Oui, surtout la première semaine était très dure. Mais après quelques entraînements, on s’y habitue toujours un peu et la suite a été plus simple ;-)

En raison d’une fin de saison rapide avec Ambri et un HC Bienne qui lui a terminé très tard les play-off, tu as connu une préparation un peu spéciale. Comment se sont déroulés tes premiers mois dans le Seeland ?
C’était effectivement très spécial et je n’arrive pas à me souvenir d’avoir connu une aussi longue pause. Probablement jamais ! Le fait que j’ai eu pas mal de temps libre m’a permis de bien planifier mon déménagement. Je suis également parti en vacances avec ma copine et j’ai passé pas mal de temps à jouer au golf ainsi que pour m’adonner à d’autres hobbys. Après 3 semaines d’arrêt, j’ai repris l’entraînement seul afin de rester en forme et d’être prêt pour le début de la préparation estivale avec l’équipe.

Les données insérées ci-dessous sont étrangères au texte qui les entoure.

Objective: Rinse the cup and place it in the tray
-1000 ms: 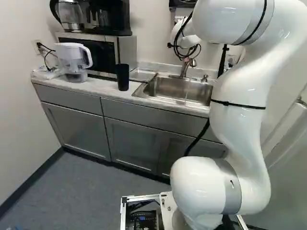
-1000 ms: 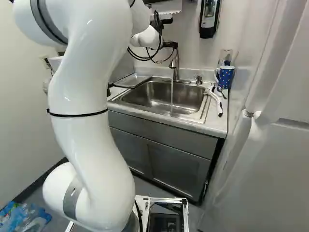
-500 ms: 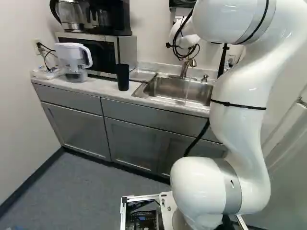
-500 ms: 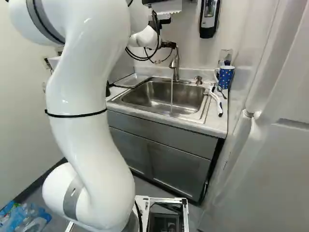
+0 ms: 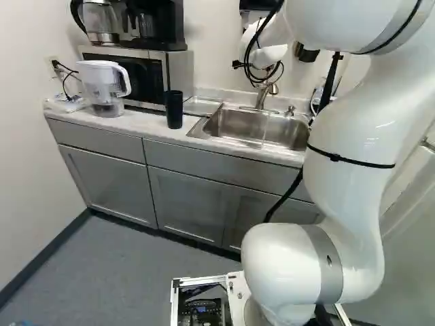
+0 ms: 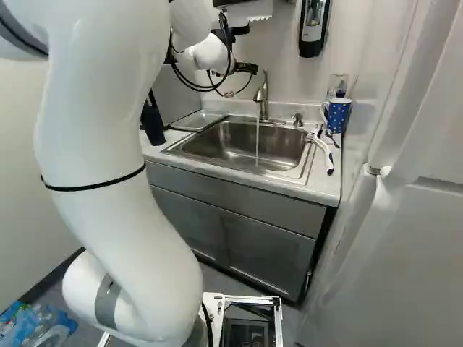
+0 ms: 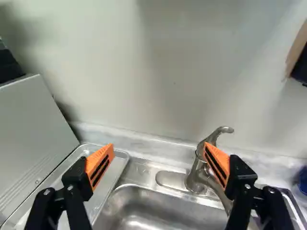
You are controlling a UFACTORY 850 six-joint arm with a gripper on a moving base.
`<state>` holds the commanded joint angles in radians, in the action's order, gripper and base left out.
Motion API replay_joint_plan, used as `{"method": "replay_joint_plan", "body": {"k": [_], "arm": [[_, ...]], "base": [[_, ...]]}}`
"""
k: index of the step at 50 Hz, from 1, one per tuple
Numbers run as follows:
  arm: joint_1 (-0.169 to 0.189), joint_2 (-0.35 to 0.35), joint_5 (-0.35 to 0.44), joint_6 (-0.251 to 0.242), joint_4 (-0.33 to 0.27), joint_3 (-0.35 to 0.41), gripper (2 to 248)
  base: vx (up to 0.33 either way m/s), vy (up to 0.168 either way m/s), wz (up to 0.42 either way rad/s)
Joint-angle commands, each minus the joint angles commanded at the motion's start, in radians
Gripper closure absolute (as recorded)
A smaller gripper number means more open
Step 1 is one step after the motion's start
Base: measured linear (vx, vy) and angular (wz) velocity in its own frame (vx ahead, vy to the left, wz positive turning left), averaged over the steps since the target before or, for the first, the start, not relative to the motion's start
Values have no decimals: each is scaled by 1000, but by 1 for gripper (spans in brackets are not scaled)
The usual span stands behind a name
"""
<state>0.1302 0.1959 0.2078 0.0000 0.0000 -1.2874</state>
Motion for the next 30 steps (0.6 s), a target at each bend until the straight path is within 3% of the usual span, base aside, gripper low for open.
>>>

Quelles expériences vont-elles te rester de ton passage au Tessin ?
J’ai pu en vivre de très belles, à Ambri. Que ce soit au niveau personnel, avec beaucoup de nouvelles amitiés, ou alors au niveau sportif avec notamment la victoire lors de la Coupe Spengler.

Et comment est ton italien ?
Je peux affirmer que j’ai pris une fois par semaine des cours d’italien, mais guère plus ;-)

Lors de la saison 2016/17, à Viège en Swiss League, tu as eu comme coéquipier (et en même temps manager) un grand nom en la personne d’Alexei Kovalev. Comment était-il sur et en dehors de la glace ?
J’ai eu peu de contact avec lui en dehors de la patinoire, je ne peux donc pas en dire grand-chose. Sur la glace, c’était l’un des meilleurs techniciens que j’ai pu côtoyer. Ce n’était pas le plus rapide ni celui qui aimait le plus patiner, mais il a surtout orchestré le jeu de puissance et a réussi à faire la différence avec le puck en zone offensive.

Comment est-ce que Martin Steinegger a pu te convaincre de rejoindre le HC Bienne ?
J’ai envie de dire que son simple intérêt envers moi à déjà suffit. Bienne est devenu une excellente adresse au niveau du hockey suisse. Et puis, pour moi qui ai grandi à Berne, le fait de revenir dans ma région était également un point important. De plus, après deux saisons positives à Ambri, je me sentais prêt à relever un nouveau défi dans un grand club.

D’ici quelques jours débutera la Champions Hockey League. Joue-t-on de tels matches différemment que des simples matches amicaux ?
Oui, car il y a un enjeu lors des rencontres de CHL. En tant que joueur, tu veux toujours gagner les matches, et c’est également le cas lors des matches amicaux, mais l’approche et l’atmosphère pour une partie amicale est différente. Il s’agit par exemple de tester des choses et de trouver des automatismes afin d’être prêts pour les matches qui comptent. 

Que penses-tu des deux matches que vous disputerez en Suède à une semaine de la reprise du championnat ?
Je pense qu’il y a des aspects tant négatifs que positifs. D’un côté, on sera déjà dans le rythme puisque nous allons affronter des équipes de pointe. De l’autre côté, le voyage et les deux rencontres vont couter de l’énergie. Mais pour moi, le positif prend le dessus.